Strengths & Weaknesses
- Freehold tenure — no lease decay, intergenerational hold viable
- Exceptional value at ~S$947 psf vs S$1,700–S$2,227 psf for leasehold competitors
- Generous unit sizes (~3,000+ sqft typical) — pre-2012 floor plates
- Three primary schools within ~1.3 km (Stamford, De La Salle, Maris Stella)
- Low-density boutique living — only 16 units, neighbours know each other
- Modest maintenance fees due to limited facility footprint
- Strong driving connectivity — CTE/PIE access within 5 minutes
- Decent gross rental yield at 3.25% — above district average for freehold
- Quiet location set back from main road frontage
- Renovation-ready bones — good build quality, just dated finishes
- Lorong Chuan MRT is ~860m — fails the walkable-to-MRT test
- Minimal facilities: small pool, basic gym, no clubhouse/courts/playground
- Thin liquidity — only 8 transactions in trailing 12 months
- Low Investment Score (46/100) — limited capital appreciation upside
- Walkability Score 58/100 — daily errands require car or bus
- No major retail walkable — NEX is ~1.4 km away
- 2009-era fixtures and finishes — full renovation budget recommended
- Sinking fund split across only 16 units — special levy risk on capex events
- Boutique developer (Heritage Group) — limited brand-recognition resale story
Verdict
Medallion is a specialist asset for a specific buyer. At S$947 psf with freehold tenure, sitting alongside leasehold competitors transacting at S$1,700–S$2,227 psf, the value gap is conspicuous. But that gap exists for visible reasons: the development is small (16 units), facility-light, MRT-distant, and architecturally unremarkable. The market has priced these factors in. Whether you should buy depends on whether you value what Medallion offers (size, freehold, school catchment, low maintenance, privacy) more than what it lacks (facilities, MRT walkability, brand-name developer pedigree, liquidity).

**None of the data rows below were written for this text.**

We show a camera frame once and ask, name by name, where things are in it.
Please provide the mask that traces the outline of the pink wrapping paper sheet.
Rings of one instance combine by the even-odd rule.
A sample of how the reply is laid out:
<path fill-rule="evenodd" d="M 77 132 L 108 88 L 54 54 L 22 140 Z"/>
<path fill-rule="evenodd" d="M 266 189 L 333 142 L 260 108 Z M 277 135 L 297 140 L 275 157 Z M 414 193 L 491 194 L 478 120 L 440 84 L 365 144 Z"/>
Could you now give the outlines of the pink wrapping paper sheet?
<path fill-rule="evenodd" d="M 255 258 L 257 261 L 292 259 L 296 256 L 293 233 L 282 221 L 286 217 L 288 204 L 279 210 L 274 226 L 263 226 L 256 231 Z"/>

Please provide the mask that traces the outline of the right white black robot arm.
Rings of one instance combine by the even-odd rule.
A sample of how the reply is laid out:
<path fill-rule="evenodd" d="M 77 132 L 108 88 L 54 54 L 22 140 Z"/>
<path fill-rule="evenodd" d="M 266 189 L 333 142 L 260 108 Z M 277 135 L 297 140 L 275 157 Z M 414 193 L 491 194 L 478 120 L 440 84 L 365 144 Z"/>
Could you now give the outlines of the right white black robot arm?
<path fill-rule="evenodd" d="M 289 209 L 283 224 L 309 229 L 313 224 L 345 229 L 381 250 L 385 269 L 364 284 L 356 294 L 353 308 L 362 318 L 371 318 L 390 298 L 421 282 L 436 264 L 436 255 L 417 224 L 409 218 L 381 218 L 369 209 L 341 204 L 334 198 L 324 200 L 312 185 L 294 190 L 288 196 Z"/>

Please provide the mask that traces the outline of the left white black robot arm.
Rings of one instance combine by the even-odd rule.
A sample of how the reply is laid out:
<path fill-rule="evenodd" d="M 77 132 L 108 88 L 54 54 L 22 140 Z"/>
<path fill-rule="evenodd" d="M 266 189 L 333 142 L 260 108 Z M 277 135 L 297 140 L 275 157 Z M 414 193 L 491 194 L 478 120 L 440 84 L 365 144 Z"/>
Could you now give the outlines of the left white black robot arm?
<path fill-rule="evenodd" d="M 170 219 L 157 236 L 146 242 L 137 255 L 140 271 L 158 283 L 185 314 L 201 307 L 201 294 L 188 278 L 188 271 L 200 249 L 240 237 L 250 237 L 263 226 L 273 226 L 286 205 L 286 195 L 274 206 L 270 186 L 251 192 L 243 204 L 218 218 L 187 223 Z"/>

Compared to the obvious leasehold alternatives — The Woodleigh Residences at S$2,227 psf, The Tre Ver at S$1,919 psf, Bartley Ridge at S$1,703 psf — Medallion offers materially more floor area per dollar and removes the lease-decay overhang entirely. Compared to other freehold boutiques in adjacent districts, it stacks up reasonably on a PSF basis but loses on facility breadth and MRT proximity. The honest framing: this is a hold-forever own-stay asset for families who want space and freehold security, not a trade-up flip play.
Holding period considerations skew long. With only 8 transactions in the trailing 12 months, exit liquidity is genuinely thin — a seller may need 6–12 months to find the right buyer at the right price, particularly if pricing aggressively above the prevailing PSF band. Investment Score sits at 46/100, reflecting that this asset will likely underperform mass-market 99-year leasehold condos on capital appreciation over a 5–10 year horizon. The freehold tenure protects against terminal value erosion but doesn't generate near-term momentum on its own.